Эта политика ясно отразилась в опущениях и ревизиях, произведенных марранскими редакторами хроник Хуана II. Они тоже хотели стереть толедские события, во всем том, что касалось марранов, из памяти своих соотечественников, но они должны были справиться с историей мятежа, которую они нашли в исторических книгах королевства и которая была слишком связана — просто переплетена — с общим ходом событий. Поэтому они могли подвергнуть ее определенной ревизии и сделать более приемлемой для себя, и ясно, что для достижения этой цели они должны были следовать одному из двух возможных путей.
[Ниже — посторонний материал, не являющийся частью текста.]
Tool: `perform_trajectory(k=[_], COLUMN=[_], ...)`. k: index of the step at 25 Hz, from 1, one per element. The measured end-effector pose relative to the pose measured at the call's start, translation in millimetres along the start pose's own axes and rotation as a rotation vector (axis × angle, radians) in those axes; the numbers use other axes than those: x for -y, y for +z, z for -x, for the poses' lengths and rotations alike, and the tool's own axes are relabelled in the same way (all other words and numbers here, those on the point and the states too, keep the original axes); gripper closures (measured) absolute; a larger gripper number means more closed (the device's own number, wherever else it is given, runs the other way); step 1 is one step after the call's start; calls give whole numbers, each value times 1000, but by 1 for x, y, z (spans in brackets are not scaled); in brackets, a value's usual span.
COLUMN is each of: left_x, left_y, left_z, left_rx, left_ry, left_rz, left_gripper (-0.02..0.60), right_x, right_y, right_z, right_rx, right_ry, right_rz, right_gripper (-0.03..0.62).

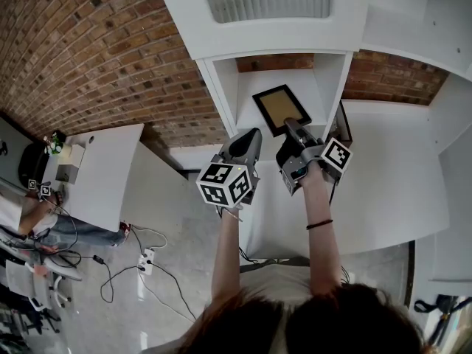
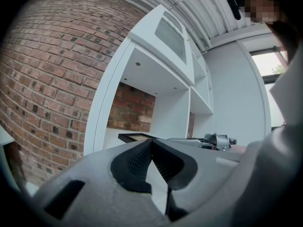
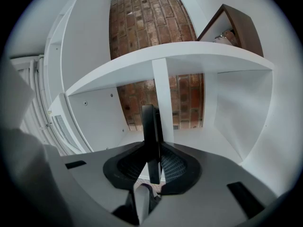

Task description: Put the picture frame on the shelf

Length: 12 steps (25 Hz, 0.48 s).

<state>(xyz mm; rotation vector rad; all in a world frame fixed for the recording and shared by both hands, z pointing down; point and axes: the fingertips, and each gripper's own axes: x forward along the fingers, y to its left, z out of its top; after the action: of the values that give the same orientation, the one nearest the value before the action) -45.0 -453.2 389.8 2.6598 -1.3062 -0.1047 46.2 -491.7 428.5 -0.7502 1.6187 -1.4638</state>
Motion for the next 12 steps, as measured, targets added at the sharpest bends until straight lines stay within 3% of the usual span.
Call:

Они могли сохранить отчеты о гонениях на конверсо и причины, предъявленные мятежниками для оправдания их действий, добавить опровержения этих причин, так же как и резкие порицания гонителей, высказанные папой, Торкемадой и другими авторитетами Церкви и государства. Это не привело бы их ни к какой фальсификации, но просто расширило бы историческую картину. Но они могли поступить и по-другому: опустить все нарекания на конверсо, обсуждаемые в хрониках, — они могли утаить всю историю о преследовании конверсо (что неизбежно стало бы необходимым в случае неупоминания о конверсо, связанного со всей историей). Разумеется, такая форма ревизии станет неприкрытым искажением истины. Но в их глазах историческая правда была менее важной, чем ее возможные последствия для благосостояния их группы. Они избрали, как мы видим, второй путь — и, несомненно, главным образом по вышеуказанным причинам.
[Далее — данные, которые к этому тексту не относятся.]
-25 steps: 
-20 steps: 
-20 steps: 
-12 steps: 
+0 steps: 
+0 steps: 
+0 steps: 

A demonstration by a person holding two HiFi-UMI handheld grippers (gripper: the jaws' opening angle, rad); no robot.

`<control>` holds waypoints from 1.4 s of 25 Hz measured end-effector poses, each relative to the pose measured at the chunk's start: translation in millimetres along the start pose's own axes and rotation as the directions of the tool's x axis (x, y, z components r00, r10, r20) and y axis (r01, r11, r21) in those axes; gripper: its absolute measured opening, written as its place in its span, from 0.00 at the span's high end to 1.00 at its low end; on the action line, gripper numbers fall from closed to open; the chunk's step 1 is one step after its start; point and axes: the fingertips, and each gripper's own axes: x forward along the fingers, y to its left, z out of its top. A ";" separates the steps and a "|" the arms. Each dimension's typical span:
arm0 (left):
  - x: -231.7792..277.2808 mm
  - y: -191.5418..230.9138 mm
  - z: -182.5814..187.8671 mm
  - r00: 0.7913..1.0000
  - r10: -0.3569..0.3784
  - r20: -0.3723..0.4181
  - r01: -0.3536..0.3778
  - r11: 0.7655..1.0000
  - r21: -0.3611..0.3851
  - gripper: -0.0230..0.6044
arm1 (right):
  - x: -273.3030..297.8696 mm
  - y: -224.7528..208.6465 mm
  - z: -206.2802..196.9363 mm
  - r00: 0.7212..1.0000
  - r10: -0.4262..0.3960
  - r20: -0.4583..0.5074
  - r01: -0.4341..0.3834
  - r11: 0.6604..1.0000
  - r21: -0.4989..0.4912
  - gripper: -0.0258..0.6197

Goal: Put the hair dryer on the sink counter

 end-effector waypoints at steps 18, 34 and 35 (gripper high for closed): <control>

Но кроме уже обрисованных главных причин, марранские редакторы были, по нашему мнению, движимы и другими соображениями, которые казались им весомыми и которые, с точки зрения морали, заслуживают уважения. Нет сомнения, они могли представить обвинения против конверсо, сопровождаемые своими собственными опровержениями и опровержениями других. Но каков был бы результат? Им был знаком секрет: с клеветой и поношениями нельзя бороться только их отрицанием, а отрицания зачастую приносят эффект, обратный ожидаемому. Редакторы-марраны, безусловно, понимали, что при царившем в то время общественном настроении опровержения могут вызвать у большинства читателей меньше доверия, чем обвинения, и что само по себе повторение обвинений через их отрицание только поможет дальнейшему опорочиванию конверсо и послужит интересам их врагов. Получилось, что, избрав путь полного освещения событий, они с легкостью могли оказаться невольными участниками поношения своего народа. А поскольку они, как мы считаем, были убеждены в невиновности марранов, они могли рассматривать подобную акцию как преступление — преступление подвергнуть невинных людей мукам дальнейшего унижения. Короче, в их глазах они стояли перед альтернативой: распространение лжи или ее сокрытие, и тогда вопрос о предпочтении стоять не мог.